Recently, FINRA accepted a letter of acceptance, waiver and consent from a brokerage firm to settle alleged rule violations. The settlement concerns a series of unauthorized Automated Clearing House (ACH) transfers from a senior trust customer’s brokerage account. Between December 2019 and April 2020, $332,457.73 was allegedly illegally transferred out of the account through 278 ACH transfers initiated by third parties that illegally obtained information relating to a checking feature attached to the consumer’s account. 
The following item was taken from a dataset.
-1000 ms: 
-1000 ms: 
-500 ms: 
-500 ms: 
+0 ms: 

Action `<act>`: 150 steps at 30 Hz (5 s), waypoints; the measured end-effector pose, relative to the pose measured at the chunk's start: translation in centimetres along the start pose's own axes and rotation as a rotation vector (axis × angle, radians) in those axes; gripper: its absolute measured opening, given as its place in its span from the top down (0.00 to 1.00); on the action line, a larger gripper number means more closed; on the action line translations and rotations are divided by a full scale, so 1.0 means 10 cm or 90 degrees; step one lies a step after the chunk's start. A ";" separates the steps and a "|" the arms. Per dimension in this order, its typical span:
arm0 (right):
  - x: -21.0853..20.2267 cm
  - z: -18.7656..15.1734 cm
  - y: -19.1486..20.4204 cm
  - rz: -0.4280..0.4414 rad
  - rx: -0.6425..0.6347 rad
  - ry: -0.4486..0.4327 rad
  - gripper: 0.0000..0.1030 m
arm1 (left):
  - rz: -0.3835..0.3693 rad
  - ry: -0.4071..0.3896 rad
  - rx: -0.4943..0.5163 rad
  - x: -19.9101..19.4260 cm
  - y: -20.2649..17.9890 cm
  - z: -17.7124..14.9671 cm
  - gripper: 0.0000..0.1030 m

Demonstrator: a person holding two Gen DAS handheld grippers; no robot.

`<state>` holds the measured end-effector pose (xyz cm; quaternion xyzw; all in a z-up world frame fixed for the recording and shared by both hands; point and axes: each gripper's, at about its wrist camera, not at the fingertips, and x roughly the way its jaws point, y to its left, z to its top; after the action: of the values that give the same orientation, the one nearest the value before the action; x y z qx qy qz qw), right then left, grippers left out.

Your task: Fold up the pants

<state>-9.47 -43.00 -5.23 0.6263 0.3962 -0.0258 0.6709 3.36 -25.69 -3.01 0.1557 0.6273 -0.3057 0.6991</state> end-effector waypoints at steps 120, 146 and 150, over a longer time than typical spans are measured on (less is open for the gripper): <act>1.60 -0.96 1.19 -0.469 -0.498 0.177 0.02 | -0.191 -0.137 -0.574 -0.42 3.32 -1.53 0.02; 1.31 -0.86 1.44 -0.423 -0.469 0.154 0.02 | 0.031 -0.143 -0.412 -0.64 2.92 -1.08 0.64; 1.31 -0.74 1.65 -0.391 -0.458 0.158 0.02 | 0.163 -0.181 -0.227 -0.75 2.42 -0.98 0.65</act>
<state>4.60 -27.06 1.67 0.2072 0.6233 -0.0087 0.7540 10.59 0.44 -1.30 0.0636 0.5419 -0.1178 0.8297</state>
According to the letter, FINRA Rule 3110(a) mandates that member firms must establish systems to supervise associated persons and reasonably ensure compliance with securities laws, regulations, and FINRA rules, including the responsibility to investigate and act on red flags indicating misconduct. The failure to do so also constitutes a violation of FINRA Rule 2010, which “requires a firm to observe high standards of commercial honor and just and equitable principles of trade in the conduct of its business.”

The respondent firm allegedly failed to maintain an adequate system to review and monitor externally-initiated ACH transfers of consumer funds as their proprietary tool only monitored internally-initiated ACH transfers. As a result, none of the fraudulent transactions were flagged. The respondent firm also failed to identify several red flags in connection with such ACH transfers, including that the transactions were out of character for the customer, the volume of transactions as compared to any other account,  and not identifying five fraudulent transactions that were included on an end-of-year report.

Despite these oversights, the bank processing the ACH transfers ultimately credited back all the stolen funds to the customer’s account, and the respondent provided information to the bank to support the remediation.

Respondent agreed to a censure and to pay a $225,000 fine.